С прозрением отчаяние сменяется болью, сны оборачиваются кошмарами, а встречи с братом в огненных всполохах – мукой.

Он начинает ненавидеть пламя, потому что претворяющийся милосердным гонец обращается жестоким тираном, требующим жертвы, много, много жертв. Жечь обломки досок или сухие ветки становится также тяжело, как смотреть на лица родных.

Носить за спиной чувство вины с каждым днем все сложнее и сложнее, стираются границы между ночными обрядами и утренними ритуалами. И вездесущий уродливый кот следует за ним по пятам, как личный судья и палач.

Дэниэл по наитию понимает, не доверяя больше внутреннему голосу, что никакой заботой не выведешь шрамов с души, как не сведешь их с облезлой, обожженной, кошачьей шкуры. Он закрывает глаза и гладит сморщенную кожу, чешет между ободранных ушей, говорит с котом, который внезапно оказывается единственный вариантом друга.

Исповедь свою он доверяет знакомому триумвирату: коту, что продолжает преследовать его; старшему брату, которого он так и не сумел отпустить; огню, который даже теперь видится ему единственный спасителем от слишком тяжелых переживаний.

День очередной годовщины гибели старшего брата Дэниэл всегда приравнивал ко дню, когда нужно отдавать долги. Своим самым главным долгом он всегда считал память, так как раньше думал, что только он один способен горевать об умершем. Но в этот раз он решает, что отдал ушедшему достаточно, и пора оставить себе самому хоть что-то.

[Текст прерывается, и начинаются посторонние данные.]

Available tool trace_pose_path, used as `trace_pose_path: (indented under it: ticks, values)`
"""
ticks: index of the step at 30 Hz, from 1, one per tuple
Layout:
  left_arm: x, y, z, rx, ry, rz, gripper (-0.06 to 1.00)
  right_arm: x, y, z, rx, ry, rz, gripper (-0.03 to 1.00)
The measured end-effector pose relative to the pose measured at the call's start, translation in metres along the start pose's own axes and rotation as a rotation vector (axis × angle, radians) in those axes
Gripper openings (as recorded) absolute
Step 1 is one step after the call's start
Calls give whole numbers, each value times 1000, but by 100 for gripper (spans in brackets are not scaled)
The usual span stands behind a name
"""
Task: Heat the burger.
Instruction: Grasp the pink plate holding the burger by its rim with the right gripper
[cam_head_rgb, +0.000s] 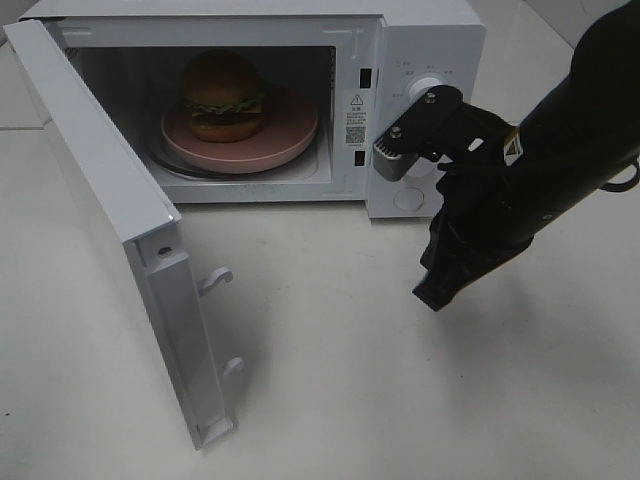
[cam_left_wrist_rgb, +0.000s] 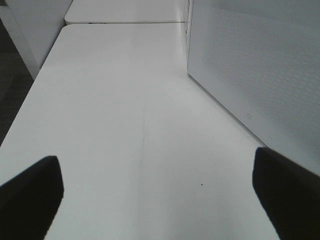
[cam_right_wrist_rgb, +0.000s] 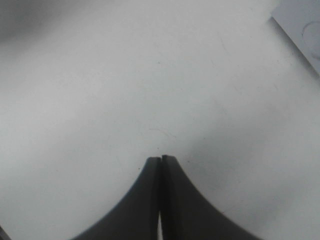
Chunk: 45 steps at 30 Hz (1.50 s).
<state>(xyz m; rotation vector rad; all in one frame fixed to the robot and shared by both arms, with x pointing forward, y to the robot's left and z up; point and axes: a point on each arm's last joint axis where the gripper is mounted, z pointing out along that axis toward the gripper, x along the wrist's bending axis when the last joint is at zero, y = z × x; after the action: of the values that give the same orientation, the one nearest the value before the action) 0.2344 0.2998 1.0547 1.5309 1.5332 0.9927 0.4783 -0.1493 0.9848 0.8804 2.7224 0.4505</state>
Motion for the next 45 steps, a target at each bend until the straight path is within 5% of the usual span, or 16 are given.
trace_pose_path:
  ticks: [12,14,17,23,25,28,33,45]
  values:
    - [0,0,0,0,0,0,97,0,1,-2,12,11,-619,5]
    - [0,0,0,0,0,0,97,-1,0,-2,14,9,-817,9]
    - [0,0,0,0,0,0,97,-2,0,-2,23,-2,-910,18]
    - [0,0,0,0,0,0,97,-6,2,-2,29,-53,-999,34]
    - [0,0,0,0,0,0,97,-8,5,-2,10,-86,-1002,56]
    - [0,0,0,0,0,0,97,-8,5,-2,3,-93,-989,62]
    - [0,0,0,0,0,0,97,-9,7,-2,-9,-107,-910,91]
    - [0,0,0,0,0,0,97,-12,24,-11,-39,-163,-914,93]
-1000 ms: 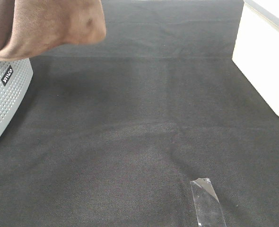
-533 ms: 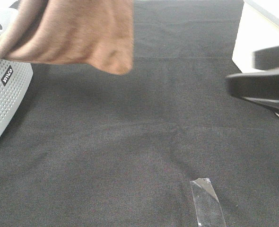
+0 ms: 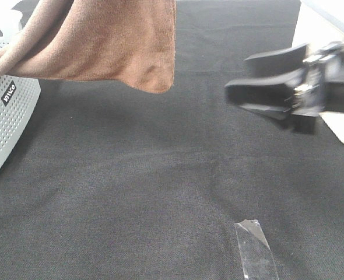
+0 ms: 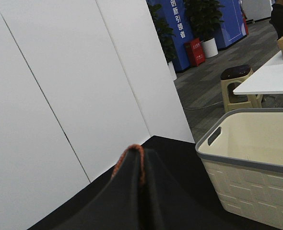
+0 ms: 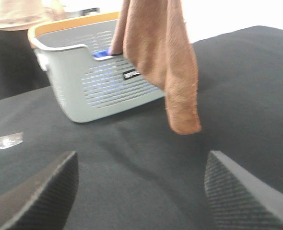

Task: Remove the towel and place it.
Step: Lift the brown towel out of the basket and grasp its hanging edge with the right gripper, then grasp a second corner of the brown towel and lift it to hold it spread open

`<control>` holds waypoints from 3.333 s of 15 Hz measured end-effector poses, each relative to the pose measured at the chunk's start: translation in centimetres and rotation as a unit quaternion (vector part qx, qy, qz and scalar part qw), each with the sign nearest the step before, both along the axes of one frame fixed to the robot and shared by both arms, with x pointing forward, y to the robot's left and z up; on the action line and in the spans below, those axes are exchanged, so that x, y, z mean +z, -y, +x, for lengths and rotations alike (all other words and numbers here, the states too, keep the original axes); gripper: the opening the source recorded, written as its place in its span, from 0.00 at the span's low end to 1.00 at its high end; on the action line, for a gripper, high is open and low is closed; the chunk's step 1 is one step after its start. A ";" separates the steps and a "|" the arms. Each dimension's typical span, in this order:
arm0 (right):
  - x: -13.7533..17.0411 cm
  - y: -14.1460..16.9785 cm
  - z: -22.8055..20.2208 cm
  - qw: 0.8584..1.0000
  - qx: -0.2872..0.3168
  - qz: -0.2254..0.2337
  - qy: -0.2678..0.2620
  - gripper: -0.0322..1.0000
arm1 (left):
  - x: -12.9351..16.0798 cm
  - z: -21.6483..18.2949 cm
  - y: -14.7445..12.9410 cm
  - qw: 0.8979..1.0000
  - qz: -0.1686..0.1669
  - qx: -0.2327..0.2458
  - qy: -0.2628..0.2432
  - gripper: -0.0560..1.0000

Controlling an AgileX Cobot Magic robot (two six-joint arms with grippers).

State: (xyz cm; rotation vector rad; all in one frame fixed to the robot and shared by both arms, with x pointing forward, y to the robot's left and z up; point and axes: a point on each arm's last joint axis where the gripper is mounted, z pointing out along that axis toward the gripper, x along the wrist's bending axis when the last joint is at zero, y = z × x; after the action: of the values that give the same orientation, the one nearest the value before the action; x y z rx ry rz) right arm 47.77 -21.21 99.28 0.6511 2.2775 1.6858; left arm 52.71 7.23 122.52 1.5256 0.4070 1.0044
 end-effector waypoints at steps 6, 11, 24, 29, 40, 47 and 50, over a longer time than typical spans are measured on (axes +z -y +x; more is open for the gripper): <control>-2.1 -2.0 6.3 0.999 0.033 0.012 -0.016 0.71 | -0.1 0.1 0.0 1.000 0.001 0.000 -0.001 0.05; -3.6 -6.9 9.0 0.997 0.079 -0.014 -0.008 0.71 | -0.1 0.1 0.0 1.000 0.003 0.001 -0.001 0.05; -4.8 -8.8 11.0 0.996 0.079 -0.002 -0.041 0.03 | -0.1 0.1 0.0 1.000 0.011 0.002 0.004 0.05; -1.5 -7.6 10.3 0.995 0.020 -0.057 -0.085 0.03 | -0.2 0.8 -0.8 0.998 0.023 0.041 -0.043 0.05; 18.9 -3.7 10.1 0.917 0.034 -0.392 0.070 0.03 | 5.4 2.1 -5.2 0.982 -0.139 0.098 -0.077 0.05; 27.8 -0.9 9.0 0.848 -0.075 -0.479 0.215 0.03 | 8.2 2.1 -5.8 0.977 -0.181 0.096 -0.051 0.05; 28.1 0.2 9.2 0.808 -0.105 -0.535 0.223 0.03 | 6.7 5.0 -7.5 0.950 -0.263 0.119 -0.118 0.05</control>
State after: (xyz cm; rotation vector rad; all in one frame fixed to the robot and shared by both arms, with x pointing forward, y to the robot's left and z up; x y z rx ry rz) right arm 56.99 -21.40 127.37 0.1753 2.1962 0.2138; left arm 57.68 14.68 129.17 1.1242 0.9664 0.8084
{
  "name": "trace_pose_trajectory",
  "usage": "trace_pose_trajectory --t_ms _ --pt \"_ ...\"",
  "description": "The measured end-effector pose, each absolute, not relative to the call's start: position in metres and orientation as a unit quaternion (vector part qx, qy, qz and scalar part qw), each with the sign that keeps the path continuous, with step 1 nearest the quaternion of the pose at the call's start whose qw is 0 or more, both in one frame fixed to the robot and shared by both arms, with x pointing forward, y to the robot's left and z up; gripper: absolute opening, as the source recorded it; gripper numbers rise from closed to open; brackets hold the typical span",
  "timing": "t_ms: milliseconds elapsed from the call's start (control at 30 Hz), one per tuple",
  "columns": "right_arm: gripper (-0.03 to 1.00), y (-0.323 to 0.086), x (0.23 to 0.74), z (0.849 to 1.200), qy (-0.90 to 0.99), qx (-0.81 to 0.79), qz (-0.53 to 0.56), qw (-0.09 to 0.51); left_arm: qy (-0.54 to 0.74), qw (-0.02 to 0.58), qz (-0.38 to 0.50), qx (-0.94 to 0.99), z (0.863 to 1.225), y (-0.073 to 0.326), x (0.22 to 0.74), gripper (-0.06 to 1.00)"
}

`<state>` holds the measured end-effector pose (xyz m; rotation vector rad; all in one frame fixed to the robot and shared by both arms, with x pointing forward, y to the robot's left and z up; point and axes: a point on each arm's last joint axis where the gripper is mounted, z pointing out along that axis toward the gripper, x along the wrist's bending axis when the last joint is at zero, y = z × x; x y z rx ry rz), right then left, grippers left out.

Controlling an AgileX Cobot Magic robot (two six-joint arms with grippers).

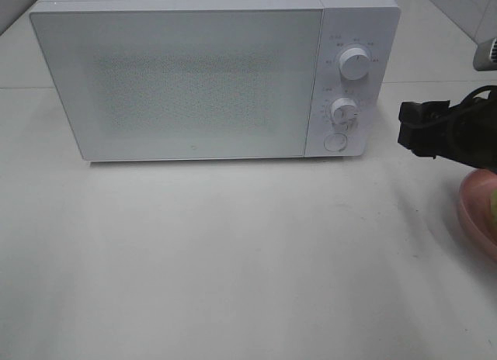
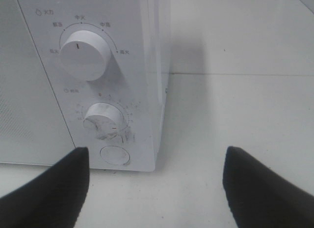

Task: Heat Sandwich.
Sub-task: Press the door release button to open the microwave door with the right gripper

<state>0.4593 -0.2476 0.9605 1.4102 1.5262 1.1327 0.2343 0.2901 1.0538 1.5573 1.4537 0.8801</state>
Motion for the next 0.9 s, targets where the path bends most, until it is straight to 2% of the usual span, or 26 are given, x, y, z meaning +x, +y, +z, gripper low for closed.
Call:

Дэни заранее пишет письмо, в котором говорит об Энди, а потом и с самим Энди. В самом конце, после многоточия, он вспоминает одноклассника и каждое растерзанное животное. Письмо выходит длинным, обрывочным и болезненно скорым, Дэниэл не решается его перечитать.

Он собирает костер под стать письму и в последний момент решает использовать в этот раз бензин. Кот, пришедший за ним, привычной дорогой идет к миске и принимается есть предложенный корм. Даже у него, вероятно, нет никаких подозрений на сегодняшний вечер.

С начала все, и правда, идет намеченным путем, и первым делом он хоронит под землей остатки костров и тел, неизвестного и одноклассника. Поджигает костер, который впервые не желает задаваться самостоятельно, отчего Дэни прибегает к помощи бензина. Выкуривает сигарету, не отводя глаз от пламени, сжигает письмо в огне и плачет, когда в пламени появляется лицо брата.

Дэни всегда в этот день встречается лицом к лицу с чувством вины, обычно оно безжалостно и молчаливо, но в этот раз Энди нарушает привычный ритуал, заговаривая с ним:

- Все должно кончиться, Дэни-Ду, сегодня же, - голос брата слышится ему точно таким, каким когда-то запомнил его маленький мальчик, который сам еще не говорил, но слушал, слушал, слушал. У Дэниэла вырывается всхлип, которому никак не скрыться в шепоте пламени. Энди жалеет его, лицо его смягчается, а тон становится еще теплее: - Это мой последний костер, Дэни-Ду, я больше не смогу к тебе приходить, и ты не должен.

- Обещаю, - выдавливает из себя Дэни и закрывает глаза, пытаясь запереть слезы, как все это время держал боль под замком. Ничего у него не выходит, но когда веки его поднимаются, в огне больше нет лица, нет ничего, кроме досок и мусора.

Дэниэл поднимается на ноги и подкладывает в опавшее пламя еще пищи, а потом, повинуясь какому-то внутреннему порыву, закатывает в костер покрышку. Искры взмывают вверх, пара из них опускается на оголившуюся кожу запястья, целует кожу и умирает.

Дэни проводит пальцем по красной точке на светлой коже и ничего не чувствует: ни тревоги, ни боли. Он достает из кармана бечевку и обматывает ею ноги, тянется рукой за канистрой с бензином и в каком-то диком спокойствии опрокидывает ее на себя, а после падает в костер и почти сразу начинает кричать.

Последнее, что он видит, то, как кот прыгает за ним в огонь, а после не остается ничего, кроме ужаса и боли.